Sunday, November 23, 2025

 My Brother's Wife (1964) – Doris Wishman.

Doris Wishman's amusingly flat suburban melodrama isn't going to be anyone's idea of a Grindhouse Cassavetes, but this incorrigibly mucky movie matriarch has a degenerated appeal all of her own! Once younger, sleazier brother Frankie cynically boffs older brother's Bob's pretty neurotic wife, dormant passions are aroused, leading to one of cinema's most underappreciated, and splendidly inept brawls! My Brother's Wife features disgracefully overripe performances, 'actors' dully reciting their pedantic rhetoric like the arse end of a pantomime nag.

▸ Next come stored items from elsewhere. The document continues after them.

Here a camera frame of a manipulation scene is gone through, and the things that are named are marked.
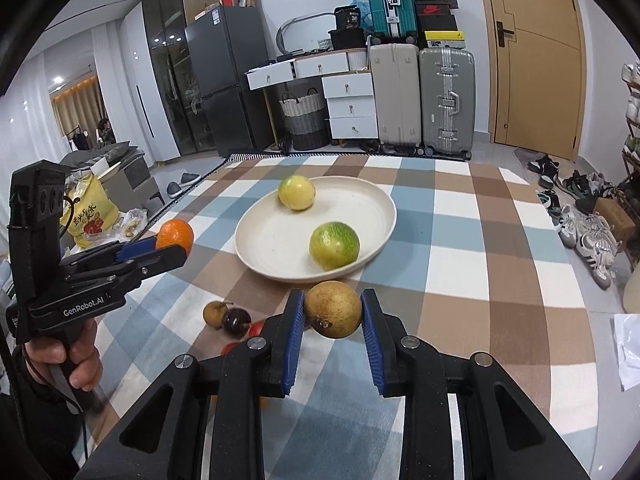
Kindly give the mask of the person's left hand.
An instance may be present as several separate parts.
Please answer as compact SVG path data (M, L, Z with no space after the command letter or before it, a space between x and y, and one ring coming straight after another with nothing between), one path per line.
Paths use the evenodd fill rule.
M87 320L82 326L79 338L68 350L61 341L53 338L32 339L25 346L25 361L29 374L41 385L53 382L50 367L70 360L74 364L68 378L70 385L84 391L93 390L103 374L100 352L96 348L97 330L96 320L94 318Z

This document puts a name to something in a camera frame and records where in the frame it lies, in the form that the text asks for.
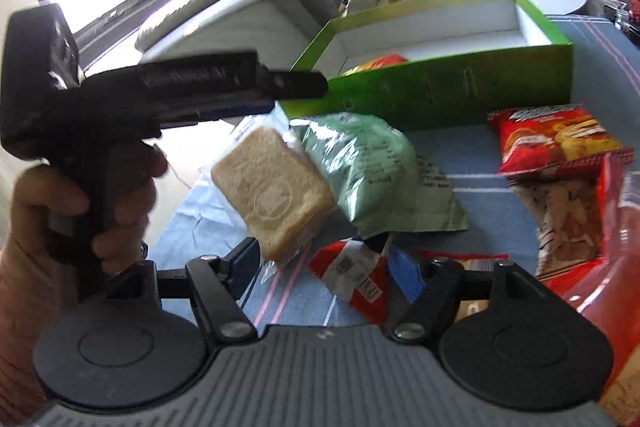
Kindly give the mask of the person's left hand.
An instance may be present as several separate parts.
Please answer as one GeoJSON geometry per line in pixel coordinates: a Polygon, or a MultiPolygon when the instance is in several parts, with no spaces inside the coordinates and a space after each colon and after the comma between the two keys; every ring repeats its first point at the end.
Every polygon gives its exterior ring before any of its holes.
{"type": "MultiPolygon", "coordinates": [[[[134,165],[151,176],[115,204],[115,223],[93,239],[108,274],[144,258],[142,239],[156,201],[154,180],[168,170],[161,150],[142,145],[134,165]]],[[[1,251],[1,424],[20,425],[47,404],[32,366],[32,349],[60,309],[61,265],[47,252],[48,214],[88,209],[81,189],[48,165],[25,170],[14,184],[10,233],[1,251]]]]}

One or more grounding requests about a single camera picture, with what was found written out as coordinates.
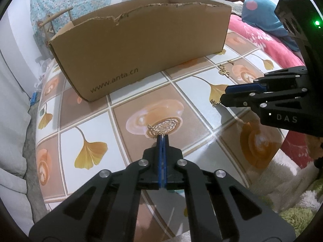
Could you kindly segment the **pink floral blanket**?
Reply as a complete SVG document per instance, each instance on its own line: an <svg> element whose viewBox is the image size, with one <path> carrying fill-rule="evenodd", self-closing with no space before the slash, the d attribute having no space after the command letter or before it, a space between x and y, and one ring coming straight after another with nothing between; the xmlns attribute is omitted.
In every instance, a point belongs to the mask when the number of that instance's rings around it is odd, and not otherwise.
<svg viewBox="0 0 323 242"><path fill-rule="evenodd" d="M232 14L228 28L242 35L255 46L263 50L282 68L303 66L303 61L287 46L259 28L243 22L241 17Z"/></svg>

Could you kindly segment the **blue pillow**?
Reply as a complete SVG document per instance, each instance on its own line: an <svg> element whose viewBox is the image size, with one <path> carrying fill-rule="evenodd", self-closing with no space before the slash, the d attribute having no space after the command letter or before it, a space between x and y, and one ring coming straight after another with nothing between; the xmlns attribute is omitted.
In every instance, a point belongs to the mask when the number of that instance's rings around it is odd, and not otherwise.
<svg viewBox="0 0 323 242"><path fill-rule="evenodd" d="M289 36L288 31L276 16L275 9L276 4L271 0L245 0L241 19L248 25L277 37L290 50L300 52L297 43Z"/></svg>

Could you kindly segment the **white curtain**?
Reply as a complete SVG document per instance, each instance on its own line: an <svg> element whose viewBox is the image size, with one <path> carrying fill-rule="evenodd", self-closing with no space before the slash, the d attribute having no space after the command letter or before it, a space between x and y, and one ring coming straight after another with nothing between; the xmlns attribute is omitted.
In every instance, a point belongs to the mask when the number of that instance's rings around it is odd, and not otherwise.
<svg viewBox="0 0 323 242"><path fill-rule="evenodd" d="M33 226L22 155L31 120L29 98L1 57L1 200L24 233Z"/></svg>

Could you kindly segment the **brown cardboard box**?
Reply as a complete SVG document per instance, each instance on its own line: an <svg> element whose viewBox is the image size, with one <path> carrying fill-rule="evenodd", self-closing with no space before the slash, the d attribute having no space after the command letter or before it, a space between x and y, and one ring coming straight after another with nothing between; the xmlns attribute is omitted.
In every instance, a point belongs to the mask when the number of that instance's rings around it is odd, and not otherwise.
<svg viewBox="0 0 323 242"><path fill-rule="evenodd" d="M88 102L192 59L222 51L231 6L212 0L132 0L70 21L49 48Z"/></svg>

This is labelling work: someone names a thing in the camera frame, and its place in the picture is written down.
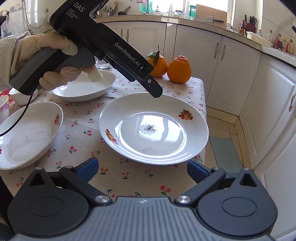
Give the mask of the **left sleeve forearm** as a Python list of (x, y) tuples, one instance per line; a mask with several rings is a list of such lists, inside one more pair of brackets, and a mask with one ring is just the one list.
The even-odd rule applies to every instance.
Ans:
[(1, 91), (10, 88), (11, 64), (16, 42), (18, 40), (22, 42), (27, 36), (30, 36), (28, 31), (1, 39)]

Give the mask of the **gloved left hand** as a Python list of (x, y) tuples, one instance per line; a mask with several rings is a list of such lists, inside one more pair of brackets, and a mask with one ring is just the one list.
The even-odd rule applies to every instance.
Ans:
[[(18, 70), (20, 70), (35, 53), (44, 47), (65, 50), (68, 54), (75, 54), (78, 51), (77, 46), (71, 40), (59, 34), (37, 34), (28, 36), (20, 40), (20, 44), (20, 51), (16, 62), (16, 68)], [(102, 74), (96, 66), (93, 65), (82, 69), (64, 67), (59, 73), (48, 71), (40, 78), (39, 83), (45, 90), (53, 90), (61, 85), (76, 80), (81, 72), (87, 73), (91, 81), (102, 79)]]

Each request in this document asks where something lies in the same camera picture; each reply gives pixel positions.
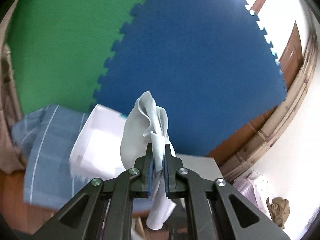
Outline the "floral pink pillow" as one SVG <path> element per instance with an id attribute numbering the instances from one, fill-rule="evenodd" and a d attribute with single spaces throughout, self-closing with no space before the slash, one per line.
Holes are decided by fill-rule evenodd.
<path id="1" fill-rule="evenodd" d="M 5 44 L 1 51 L 1 170 L 6 174 L 25 169 L 21 150 L 11 138 L 11 129 L 21 119 L 11 51 Z"/>

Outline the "blue checked cloth cover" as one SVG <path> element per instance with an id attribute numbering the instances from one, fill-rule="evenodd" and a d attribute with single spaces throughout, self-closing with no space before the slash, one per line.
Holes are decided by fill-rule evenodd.
<path id="1" fill-rule="evenodd" d="M 71 176 L 72 148 L 91 113 L 49 105 L 27 114 L 11 136 L 27 159 L 23 200 L 59 210 L 91 179 Z"/>

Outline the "crumpled brown paper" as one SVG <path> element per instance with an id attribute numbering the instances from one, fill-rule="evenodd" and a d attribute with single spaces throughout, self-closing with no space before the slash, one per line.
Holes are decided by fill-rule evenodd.
<path id="1" fill-rule="evenodd" d="M 267 198 L 266 205 L 271 220 L 281 229 L 285 229 L 285 222 L 290 215 L 290 202 L 282 197 L 273 198 L 272 202 Z"/>

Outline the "pale grey underwear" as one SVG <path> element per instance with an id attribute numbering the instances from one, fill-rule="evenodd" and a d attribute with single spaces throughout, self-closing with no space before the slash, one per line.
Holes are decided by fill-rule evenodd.
<path id="1" fill-rule="evenodd" d="M 144 92 L 129 113 L 124 126 L 120 146 L 120 156 L 124 167 L 128 170 L 138 157 L 146 154 L 148 144 L 152 145 L 153 156 L 153 205 L 146 225 L 151 230 L 159 230 L 172 214 L 176 204 L 166 197 L 163 171 L 165 146 L 170 145 L 171 154 L 175 150 L 169 140 L 168 116 L 166 110 L 156 105 L 149 91 Z"/>

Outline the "pink checked fabric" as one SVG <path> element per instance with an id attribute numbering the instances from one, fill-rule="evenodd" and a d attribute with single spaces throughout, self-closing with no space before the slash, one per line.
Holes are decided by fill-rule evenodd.
<path id="1" fill-rule="evenodd" d="M 271 218 L 266 204 L 268 198 L 268 181 L 261 173 L 253 170 L 249 175 L 237 178 L 233 186 L 263 214 Z"/>

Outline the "white XINCCI shoe box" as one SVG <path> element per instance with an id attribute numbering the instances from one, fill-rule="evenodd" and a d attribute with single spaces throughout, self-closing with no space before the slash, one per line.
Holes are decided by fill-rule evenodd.
<path id="1" fill-rule="evenodd" d="M 97 104 L 85 122 L 69 158 L 71 176 L 82 180 L 116 178 L 125 171 L 120 145 L 126 116 Z"/>

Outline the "bamboo mat roll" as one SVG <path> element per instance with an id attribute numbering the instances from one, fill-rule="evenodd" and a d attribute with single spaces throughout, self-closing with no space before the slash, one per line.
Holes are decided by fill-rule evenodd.
<path id="1" fill-rule="evenodd" d="M 313 31 L 308 39 L 303 65 L 287 92 L 286 100 L 276 108 L 253 138 L 220 167 L 225 180 L 234 181 L 252 168 L 288 128 L 310 87 L 316 68 L 317 55 L 317 34 Z"/>

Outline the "green foam wall mat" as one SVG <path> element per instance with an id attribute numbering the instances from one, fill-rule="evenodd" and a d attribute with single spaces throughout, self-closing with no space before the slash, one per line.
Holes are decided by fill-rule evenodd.
<path id="1" fill-rule="evenodd" d="M 88 111 L 120 27 L 143 2 L 19 0 L 8 44 L 22 112 L 52 104 Z"/>

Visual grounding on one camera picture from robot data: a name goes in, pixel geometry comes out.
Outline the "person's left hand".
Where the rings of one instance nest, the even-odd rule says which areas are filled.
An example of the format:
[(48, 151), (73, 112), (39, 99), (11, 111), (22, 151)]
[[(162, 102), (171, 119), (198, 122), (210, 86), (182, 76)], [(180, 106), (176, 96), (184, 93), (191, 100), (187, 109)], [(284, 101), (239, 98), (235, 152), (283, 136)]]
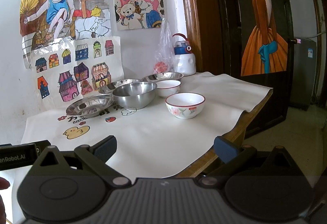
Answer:
[[(6, 190), (10, 187), (10, 182), (0, 177), (0, 190)], [(0, 196), (0, 224), (6, 224), (6, 210), (3, 198)]]

The dishwater dreary dialogue, artless B/W photography, seemingly arbitrary editing and noisome mondo-bongo soundtrack somehow coalesce in a bizarrely hypnotic fashion. Crude, sans finesse, hacked together with a butcher's cleaver, Wishman's leeringly lurid lens draws the attentions upon her shapely vixens compellingly nubile attributes. I still enjoy the contrived, almost disembodied vibe of My Brother's Wife, overwrought and deliriously inauthentic, feeling like some goofy teen photo-novel brought to luridly high-contrast life by beloved trash icon Wishman.